TASK DETAILS.
From the entries below, say how many lines carry the word "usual", and give nothing but the number.

[Dataset records]
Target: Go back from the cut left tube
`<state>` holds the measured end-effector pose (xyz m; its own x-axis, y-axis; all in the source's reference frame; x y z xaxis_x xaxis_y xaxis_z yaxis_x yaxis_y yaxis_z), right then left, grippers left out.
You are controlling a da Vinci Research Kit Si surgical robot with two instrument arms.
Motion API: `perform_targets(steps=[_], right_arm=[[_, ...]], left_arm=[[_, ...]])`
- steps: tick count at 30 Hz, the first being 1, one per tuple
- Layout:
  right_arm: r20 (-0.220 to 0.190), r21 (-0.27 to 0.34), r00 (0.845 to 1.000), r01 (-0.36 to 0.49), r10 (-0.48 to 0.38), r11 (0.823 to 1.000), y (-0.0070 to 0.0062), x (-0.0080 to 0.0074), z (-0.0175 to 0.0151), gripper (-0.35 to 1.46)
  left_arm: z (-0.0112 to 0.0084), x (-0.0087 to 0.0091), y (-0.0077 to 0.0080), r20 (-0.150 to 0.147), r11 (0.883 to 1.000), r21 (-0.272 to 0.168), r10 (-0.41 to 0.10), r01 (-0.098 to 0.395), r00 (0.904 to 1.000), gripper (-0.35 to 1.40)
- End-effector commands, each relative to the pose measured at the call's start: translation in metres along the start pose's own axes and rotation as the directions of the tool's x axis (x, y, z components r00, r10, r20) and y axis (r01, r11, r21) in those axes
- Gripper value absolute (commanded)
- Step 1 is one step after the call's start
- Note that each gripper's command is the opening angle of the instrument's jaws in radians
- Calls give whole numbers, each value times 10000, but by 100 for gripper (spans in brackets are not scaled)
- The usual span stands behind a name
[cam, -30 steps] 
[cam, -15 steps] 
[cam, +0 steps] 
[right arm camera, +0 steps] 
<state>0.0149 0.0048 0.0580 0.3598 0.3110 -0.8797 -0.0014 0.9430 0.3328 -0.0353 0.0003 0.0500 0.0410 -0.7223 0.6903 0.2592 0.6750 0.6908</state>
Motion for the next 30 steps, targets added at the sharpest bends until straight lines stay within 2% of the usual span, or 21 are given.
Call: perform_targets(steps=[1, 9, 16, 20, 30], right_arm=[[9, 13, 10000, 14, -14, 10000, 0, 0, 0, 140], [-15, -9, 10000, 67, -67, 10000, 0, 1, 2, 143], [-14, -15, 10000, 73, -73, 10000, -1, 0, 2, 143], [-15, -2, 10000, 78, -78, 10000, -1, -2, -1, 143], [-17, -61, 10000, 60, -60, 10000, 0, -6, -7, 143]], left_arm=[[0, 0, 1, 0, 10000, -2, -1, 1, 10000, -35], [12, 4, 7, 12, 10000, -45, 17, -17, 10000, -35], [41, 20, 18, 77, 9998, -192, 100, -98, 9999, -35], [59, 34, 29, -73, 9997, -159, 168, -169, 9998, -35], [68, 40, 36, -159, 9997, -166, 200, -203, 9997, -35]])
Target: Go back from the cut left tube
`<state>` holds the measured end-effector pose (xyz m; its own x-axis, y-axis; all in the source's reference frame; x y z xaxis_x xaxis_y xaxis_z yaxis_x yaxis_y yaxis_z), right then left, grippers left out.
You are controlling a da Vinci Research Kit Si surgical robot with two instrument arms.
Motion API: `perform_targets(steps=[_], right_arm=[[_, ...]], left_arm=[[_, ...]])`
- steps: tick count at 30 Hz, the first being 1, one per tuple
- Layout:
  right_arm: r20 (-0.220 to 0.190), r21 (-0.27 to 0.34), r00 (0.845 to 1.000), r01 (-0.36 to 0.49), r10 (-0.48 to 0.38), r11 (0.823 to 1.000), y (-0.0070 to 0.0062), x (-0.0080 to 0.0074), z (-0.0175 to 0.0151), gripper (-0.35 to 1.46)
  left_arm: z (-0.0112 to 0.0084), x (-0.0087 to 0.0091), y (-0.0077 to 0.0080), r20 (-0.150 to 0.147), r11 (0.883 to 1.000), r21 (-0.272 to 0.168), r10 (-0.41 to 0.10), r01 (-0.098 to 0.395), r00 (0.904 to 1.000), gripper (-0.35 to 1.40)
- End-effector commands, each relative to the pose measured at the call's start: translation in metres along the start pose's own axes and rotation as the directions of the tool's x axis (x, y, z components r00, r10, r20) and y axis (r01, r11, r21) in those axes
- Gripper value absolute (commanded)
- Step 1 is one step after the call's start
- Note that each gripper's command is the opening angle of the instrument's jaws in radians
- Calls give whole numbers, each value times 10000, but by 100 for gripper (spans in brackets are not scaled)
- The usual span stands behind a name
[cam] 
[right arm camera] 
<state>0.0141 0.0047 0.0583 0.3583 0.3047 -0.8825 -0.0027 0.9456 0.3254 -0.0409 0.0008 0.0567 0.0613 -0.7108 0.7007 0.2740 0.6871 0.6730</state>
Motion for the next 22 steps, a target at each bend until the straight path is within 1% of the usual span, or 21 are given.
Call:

TASK ANSWER.
4